In making King and CNN the issue, Gingrich joined a long line of politicians who have savaged the media for reporting on their sexual hijinks. When CNN reporter Mary Tillotson asked George H.W. Bush about a flimsy New York Post report (based on a footnote in a book) that he might have had an affair with an aide, the 41st president snapped that he was “not going to take any sleazy questions like that from CNN.” Bill Clinton denounced what he called Star magazine’s “cash for trash” story in which Gennifer Flowers alleged a 12-year affair with the then-Arkansas governor.
John Edwards dismissed as “tabloid trash” the National Enquirer stories saying that he’d fathered a love child with his campaign videographer.

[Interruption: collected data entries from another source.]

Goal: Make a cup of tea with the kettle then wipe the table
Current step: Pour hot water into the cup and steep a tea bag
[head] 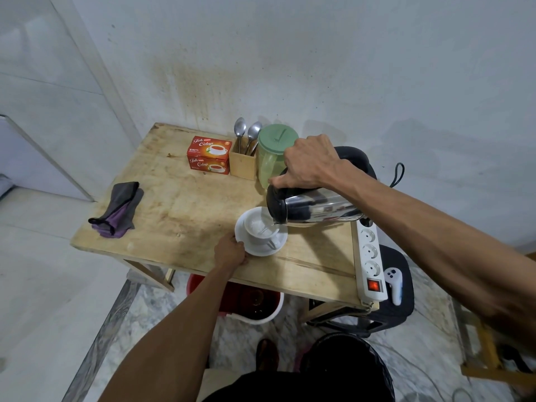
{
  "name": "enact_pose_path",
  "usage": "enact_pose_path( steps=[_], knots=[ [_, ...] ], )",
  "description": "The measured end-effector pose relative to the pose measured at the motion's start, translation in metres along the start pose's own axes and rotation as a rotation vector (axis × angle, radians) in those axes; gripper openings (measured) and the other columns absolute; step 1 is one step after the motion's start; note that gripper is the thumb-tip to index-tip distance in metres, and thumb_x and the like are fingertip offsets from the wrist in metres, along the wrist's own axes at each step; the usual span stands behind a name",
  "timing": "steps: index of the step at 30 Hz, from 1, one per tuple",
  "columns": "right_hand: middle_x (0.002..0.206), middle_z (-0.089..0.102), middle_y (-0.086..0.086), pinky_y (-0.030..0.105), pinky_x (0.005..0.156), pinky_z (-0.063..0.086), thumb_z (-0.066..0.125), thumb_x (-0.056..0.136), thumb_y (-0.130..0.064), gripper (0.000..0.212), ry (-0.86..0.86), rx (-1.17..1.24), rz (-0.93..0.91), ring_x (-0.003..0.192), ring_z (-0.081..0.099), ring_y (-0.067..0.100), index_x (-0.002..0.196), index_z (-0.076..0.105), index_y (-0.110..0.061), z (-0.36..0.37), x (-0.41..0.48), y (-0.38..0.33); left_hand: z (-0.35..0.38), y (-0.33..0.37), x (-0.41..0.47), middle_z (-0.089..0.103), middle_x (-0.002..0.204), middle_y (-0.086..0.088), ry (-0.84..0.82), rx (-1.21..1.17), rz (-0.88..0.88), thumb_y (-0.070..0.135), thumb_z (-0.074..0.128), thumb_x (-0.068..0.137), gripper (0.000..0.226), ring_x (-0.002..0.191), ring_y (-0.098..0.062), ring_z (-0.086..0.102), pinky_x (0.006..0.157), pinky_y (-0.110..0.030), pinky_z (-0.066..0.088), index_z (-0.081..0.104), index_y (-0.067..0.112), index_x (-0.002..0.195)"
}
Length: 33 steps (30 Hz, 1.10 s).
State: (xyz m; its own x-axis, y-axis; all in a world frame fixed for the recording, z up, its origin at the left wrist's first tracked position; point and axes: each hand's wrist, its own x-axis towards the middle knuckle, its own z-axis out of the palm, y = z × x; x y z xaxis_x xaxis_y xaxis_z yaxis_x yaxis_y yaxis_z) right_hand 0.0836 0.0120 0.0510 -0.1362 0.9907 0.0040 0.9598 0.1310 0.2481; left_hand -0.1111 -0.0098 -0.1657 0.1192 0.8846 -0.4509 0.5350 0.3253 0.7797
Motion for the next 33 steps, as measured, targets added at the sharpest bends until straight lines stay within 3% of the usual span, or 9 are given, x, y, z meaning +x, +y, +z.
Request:
enact_pose_path(
  steps=[21, 27, 31, 33],
  knots=[
    [0.054, 0.031, -0.002, 0.027, 0.054, 0.026, 0.051, 0.083, -0.069, 0.064, 0.009, -0.012, -0.017, 0.047, 0.026, 0.012, 0.053, 0.034, -0.015, -0.0082, 0.0033, 0.0001, 0.001, -0.0023, 0.0023, 0.072, 0.082, -0.018, 0.007, -0.057, -0.015, 0.005, 0.045, 0.087, 0.025, 0.063, -0.038, 0.071, 0.069, -0.047, 0.061, 0.065, 0.009, 0.102],
    [0.054, 0.03, -0.003, 0.024, 0.05, 0.02, 0.051, 0.083, -0.069, 0.063, -0.006, -0.02, -0.026, 0.047, 0.026, 0.012, 0.053, 0.033, -0.016, -0.0092, 0.0029, -0.0004, 0.002, -0.0051, 0.0042, 0.072, 0.079, -0.018, 0.0, -0.062, -0.016, 0.007, 0.046, 0.087, 0.022, 0.061, -0.036, 0.07, 0.073, -0.049, 0.06, 0.064, 0.01, 0.099],
    [0.054, 0.031, -0.003, 0.025, 0.052, 0.024, 0.052, 0.083, -0.068, 0.062, -0.006, -0.012, -0.022, 0.047, 0.026, 0.012, 0.053, 0.034, -0.016, -0.0095, 0.0023, -0.0014, 0.0008, -0.0034, 0.0022, 0.072, 0.074, -0.021, -0.003, -0.001, 0.027, 0.02, 0.047, 0.078, 0.014, 0.064, -0.037, 0.07, 0.073, -0.048, 0.059, 0.06, 0.022, 0.077],
    [0.055, 0.031, -0.003, 0.027, 0.054, 0.026, 0.052, 0.083, -0.068, 0.062, -0.011, -0.01, -0.021, 0.048, 0.025, 0.012, 0.054, 0.034, -0.016, -0.0097, 0.0021, -0.0018, 0.0013, -0.0042, 0.0034, 0.072, 0.074, -0.02, 0.001, 0.017, 0.023, 0.017, 0.048, 0.08, 0.014, 0.064, -0.036, 0.07, 0.072, -0.048, 0.059, 0.061, 0.021, 0.079]
  ],
)
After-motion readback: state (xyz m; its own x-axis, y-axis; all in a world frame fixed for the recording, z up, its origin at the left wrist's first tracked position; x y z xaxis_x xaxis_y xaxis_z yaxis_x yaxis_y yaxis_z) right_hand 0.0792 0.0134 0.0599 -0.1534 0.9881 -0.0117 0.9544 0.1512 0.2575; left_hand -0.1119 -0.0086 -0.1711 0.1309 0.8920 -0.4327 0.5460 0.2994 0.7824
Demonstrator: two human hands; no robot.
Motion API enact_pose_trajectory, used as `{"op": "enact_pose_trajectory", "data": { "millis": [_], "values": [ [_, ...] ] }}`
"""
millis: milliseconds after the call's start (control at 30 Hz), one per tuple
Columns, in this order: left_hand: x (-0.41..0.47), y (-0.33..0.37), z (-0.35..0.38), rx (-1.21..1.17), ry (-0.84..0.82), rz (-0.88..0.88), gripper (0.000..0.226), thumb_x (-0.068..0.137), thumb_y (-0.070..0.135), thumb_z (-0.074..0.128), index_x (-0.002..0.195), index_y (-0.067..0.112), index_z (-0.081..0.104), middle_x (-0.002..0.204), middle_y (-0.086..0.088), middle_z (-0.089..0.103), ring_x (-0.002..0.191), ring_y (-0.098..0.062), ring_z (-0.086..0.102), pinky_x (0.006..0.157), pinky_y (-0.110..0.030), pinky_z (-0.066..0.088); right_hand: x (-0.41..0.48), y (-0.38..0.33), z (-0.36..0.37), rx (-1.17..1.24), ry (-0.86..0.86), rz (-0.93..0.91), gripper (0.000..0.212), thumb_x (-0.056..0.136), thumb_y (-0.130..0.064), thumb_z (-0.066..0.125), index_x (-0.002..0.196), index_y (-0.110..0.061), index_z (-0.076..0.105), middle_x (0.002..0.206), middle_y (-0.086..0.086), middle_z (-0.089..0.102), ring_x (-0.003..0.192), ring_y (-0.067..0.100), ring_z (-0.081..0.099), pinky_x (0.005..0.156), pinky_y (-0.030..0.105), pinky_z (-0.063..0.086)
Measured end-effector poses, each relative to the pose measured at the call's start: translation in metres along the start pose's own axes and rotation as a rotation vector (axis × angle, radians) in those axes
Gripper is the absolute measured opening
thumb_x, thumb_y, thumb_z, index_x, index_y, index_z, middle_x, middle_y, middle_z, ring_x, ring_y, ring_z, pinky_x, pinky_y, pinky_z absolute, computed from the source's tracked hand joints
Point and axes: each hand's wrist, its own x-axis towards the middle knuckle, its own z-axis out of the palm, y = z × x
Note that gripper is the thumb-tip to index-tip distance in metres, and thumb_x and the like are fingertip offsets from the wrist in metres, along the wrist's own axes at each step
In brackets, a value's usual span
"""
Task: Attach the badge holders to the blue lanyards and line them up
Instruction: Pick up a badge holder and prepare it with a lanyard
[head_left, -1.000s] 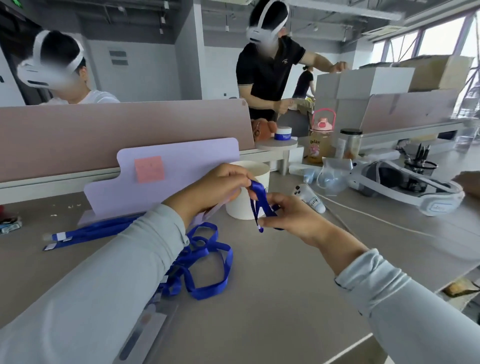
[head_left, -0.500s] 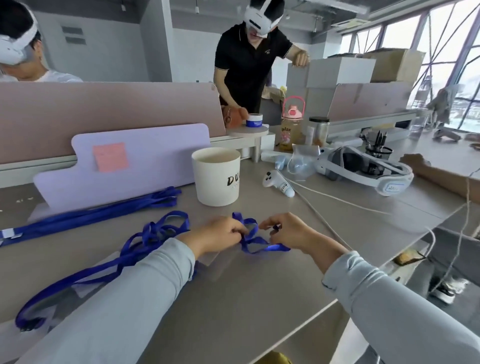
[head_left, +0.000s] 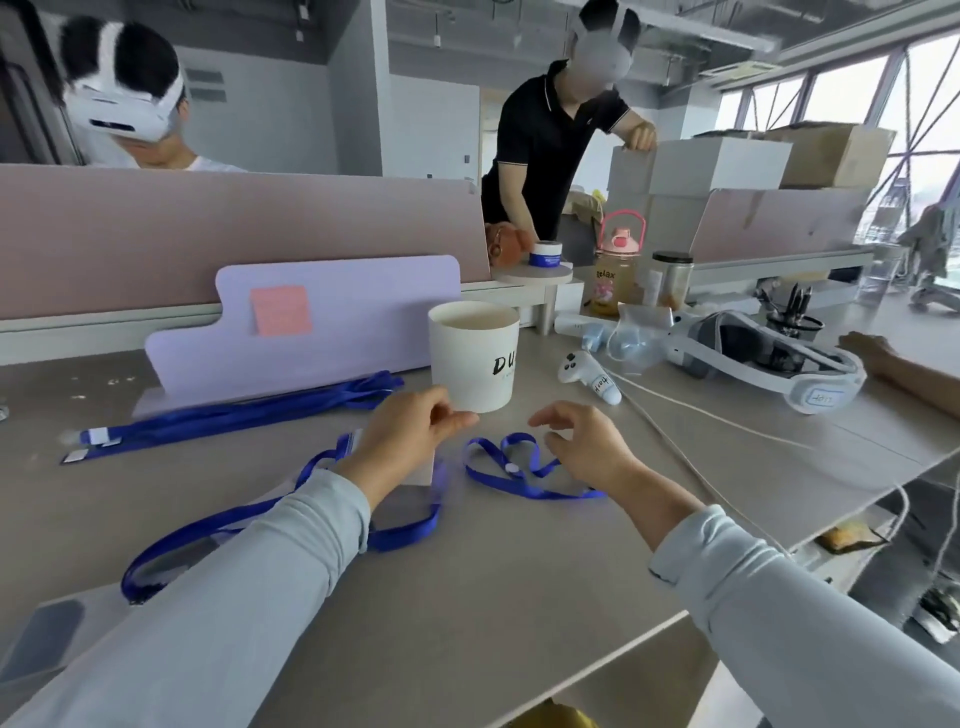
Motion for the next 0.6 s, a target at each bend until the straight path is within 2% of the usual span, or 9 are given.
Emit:
{"op": "enact_pose_trajectory", "data": {
  "millis": [100,200,300,367,400,600],
  "values": [
    [-0.010,-0.019,-0.017,-0.037,0.000,-0.028,0.023,0.084,0.038,0.062,0.075,0.019,0.052,0.070,0.005,0.058,0.064,-0.010,0.051,0.056,-0.017,0.035,0.003,-0.027,0.019,0.049,-0.025,-0.096,0.027,0.088,-0.002,0.046,0.099,-0.018,0.065,0.099,-0.010,0.062,0.093,0.008,0.056,0.062,0.005,0.040],
    [-0.026,-0.045,-0.036,-0.028,0.035,-0.082,0.019,0.084,0.037,0.063,0.075,0.022,0.055,0.075,0.007,0.061,0.065,-0.003,0.052,0.059,-0.017,0.037,0.007,-0.051,0.047,0.064,-0.061,-0.191,0.023,0.088,-0.002,0.049,0.101,-0.013,0.066,0.098,-0.006,0.065,0.084,0.007,0.055,0.062,-0.001,0.039],
    [-0.042,-0.072,-0.061,0.054,0.093,-0.136,0.019,0.086,0.038,0.060,0.082,0.020,0.060,0.082,0.008,0.062,0.075,-0.010,0.056,0.067,-0.026,0.044,0.013,-0.076,0.078,0.059,-0.121,-0.260,0.023,0.088,-0.002,0.049,0.103,-0.010,0.065,0.099,-0.003,0.065,0.086,0.010,0.055,0.067,0.004,0.041],
    [-0.054,-0.091,-0.078,0.077,0.129,-0.186,0.023,0.087,0.039,0.058,0.087,0.017,0.063,0.086,0.005,0.064,0.080,-0.014,0.058,0.071,-0.029,0.046,0.019,-0.092,0.101,0.056,-0.165,-0.295,0.023,0.088,-0.003,0.049,0.102,-0.011,0.066,0.102,0.000,0.067,0.090,0.014,0.058,0.080,0.017,0.045],
    [-0.061,-0.101,-0.087,0.088,0.150,-0.210,0.023,0.087,0.038,0.057,0.088,0.016,0.063,0.087,0.004,0.065,0.081,-0.014,0.059,0.072,-0.029,0.047,0.022,-0.100,0.114,0.051,-0.188,-0.313,0.023,0.088,-0.003,0.050,0.102,-0.011,0.066,0.104,0.000,0.068,0.092,0.015,0.059,0.083,0.019,0.044],
    [-0.102,-0.176,-0.140,0.209,0.344,-0.385,0.021,0.089,0.035,0.054,0.086,0.016,0.061,0.079,0.004,0.060,0.070,-0.012,0.055,0.054,-0.020,0.036,0.044,-0.153,0.189,0.046,-0.357,-0.421,0.024,0.087,-0.002,0.049,0.103,-0.013,0.063,0.100,-0.006,0.061,0.089,0.008,0.055,0.077,0.014,0.041]
  ]
}}
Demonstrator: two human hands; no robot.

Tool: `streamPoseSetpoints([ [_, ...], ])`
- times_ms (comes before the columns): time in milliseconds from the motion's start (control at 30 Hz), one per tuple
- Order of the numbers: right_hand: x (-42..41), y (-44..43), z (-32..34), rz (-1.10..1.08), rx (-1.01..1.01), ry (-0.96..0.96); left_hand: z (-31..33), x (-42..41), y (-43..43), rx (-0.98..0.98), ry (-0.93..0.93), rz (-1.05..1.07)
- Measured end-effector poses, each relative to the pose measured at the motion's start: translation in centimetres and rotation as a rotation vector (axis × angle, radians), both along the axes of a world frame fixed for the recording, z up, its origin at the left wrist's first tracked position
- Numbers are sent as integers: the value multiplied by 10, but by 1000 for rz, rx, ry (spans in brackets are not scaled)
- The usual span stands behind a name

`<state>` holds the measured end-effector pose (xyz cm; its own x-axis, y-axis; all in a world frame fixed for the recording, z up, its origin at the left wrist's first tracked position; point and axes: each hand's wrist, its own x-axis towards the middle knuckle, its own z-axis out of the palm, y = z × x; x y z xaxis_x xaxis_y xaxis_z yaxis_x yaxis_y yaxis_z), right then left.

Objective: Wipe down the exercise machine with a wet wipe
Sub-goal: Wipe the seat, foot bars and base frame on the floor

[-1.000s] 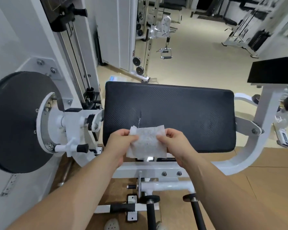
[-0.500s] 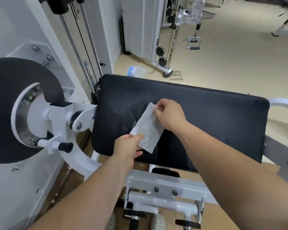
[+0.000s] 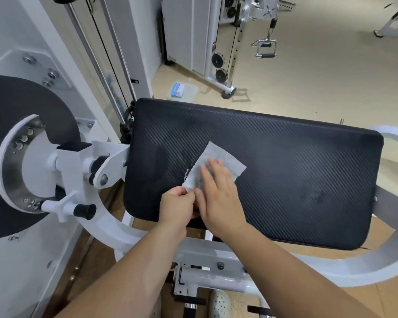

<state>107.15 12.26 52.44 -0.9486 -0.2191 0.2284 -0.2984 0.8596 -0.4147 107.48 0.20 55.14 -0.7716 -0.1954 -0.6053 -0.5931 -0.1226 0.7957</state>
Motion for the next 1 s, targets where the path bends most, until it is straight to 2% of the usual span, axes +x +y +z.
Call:
streamPoseSetpoints([
  [67,-15,-2,3,-55,66,-82,3,3,-12,-169,65,-58],
  [200,-29,-13,1,-155,299,-113,3,3,-49,-778,382,-126],
  [267,-29,-17,-4,-206,292,-81,-9,-3,-69,-1039,497,-213],
  [333,-26,-14,-10,-217,260,-37,-21,-10,-81,-1187,490,-385],
  [400,-17,-6,-19,-148,255,13,-34,-14,-84,-1231,481,-501],
  [500,-5,4,-27,-69,267,66,-45,-18,-82,-1245,481,-465],
  [600,-13,-2,-23,-115,259,79,-56,-21,-84,-1296,512,-431],
  [700,-27,-15,-16,-184,347,1,-65,-22,-88,-1325,563,-423],
  [833,-76,-10,3,-173,479,3,-72,-23,-88,-1362,602,-392],
  [1000,-137,-3,38,-125,518,23,-73,-23,-89,-1369,611,-375],
])
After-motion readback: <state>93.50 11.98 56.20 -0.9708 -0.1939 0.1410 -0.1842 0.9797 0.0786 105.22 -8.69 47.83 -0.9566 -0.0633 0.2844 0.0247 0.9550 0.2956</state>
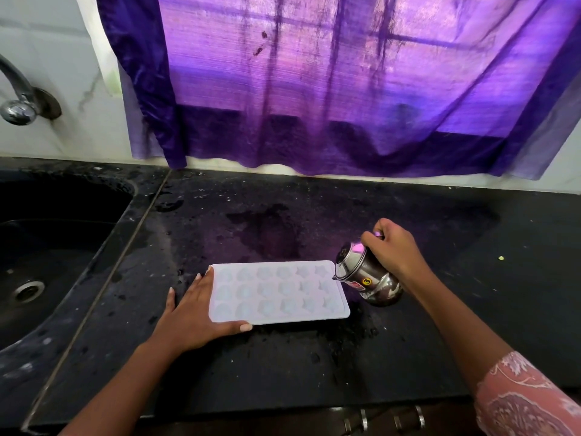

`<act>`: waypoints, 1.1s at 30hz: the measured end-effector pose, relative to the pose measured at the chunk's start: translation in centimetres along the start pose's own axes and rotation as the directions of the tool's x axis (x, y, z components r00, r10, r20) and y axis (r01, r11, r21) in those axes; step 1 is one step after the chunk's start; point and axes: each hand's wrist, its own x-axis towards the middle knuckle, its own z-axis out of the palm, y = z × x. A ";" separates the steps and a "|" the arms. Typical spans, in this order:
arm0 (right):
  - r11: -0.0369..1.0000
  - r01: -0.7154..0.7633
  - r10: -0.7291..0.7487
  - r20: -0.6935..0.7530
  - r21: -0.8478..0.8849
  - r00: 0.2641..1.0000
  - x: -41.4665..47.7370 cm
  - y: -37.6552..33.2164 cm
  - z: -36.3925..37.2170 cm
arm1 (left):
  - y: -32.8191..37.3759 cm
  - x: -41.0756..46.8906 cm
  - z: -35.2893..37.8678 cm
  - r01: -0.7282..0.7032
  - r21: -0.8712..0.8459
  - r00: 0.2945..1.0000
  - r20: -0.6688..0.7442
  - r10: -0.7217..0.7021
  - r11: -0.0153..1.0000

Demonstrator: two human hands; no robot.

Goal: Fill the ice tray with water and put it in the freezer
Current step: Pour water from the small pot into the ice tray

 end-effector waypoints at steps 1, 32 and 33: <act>1.000 0.000 0.000 0.001 0.000 1.000 0.0 0.0 0.0 | 0.0 0.0 0.0 0.000 -0.002 1.000 -0.001 0.000 1.000; 0.998 0.032 -0.034 0.036 0.050 0.999 -0.2 -1.1 1.8 | 0.1 -0.2 0.0 0.006 -0.013 1.000 -0.005 -0.006 1.000; 0.998 0.038 -0.039 0.036 0.044 0.999 -0.2 -1.2 1.9 | 0.1 -0.2 0.0 0.006 -0.016 1.000 -0.007 -0.006 1.000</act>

And Herman Cain ripped the media in racially tinged terms for “character assassination” after Politico and others reported on allegations of sexual harassment and an Atlanta station reported a woman’s charge of a long-term consensual affair. Sometimes it works, sometimes it doesn’t.
We will find out Saturday night whether Gingrich successfully turned the tables on the press in an effort to neutralize a potentially damaging story from his past. If he wins South Carolina, the smackdown with John King may well be remembered as the turning point.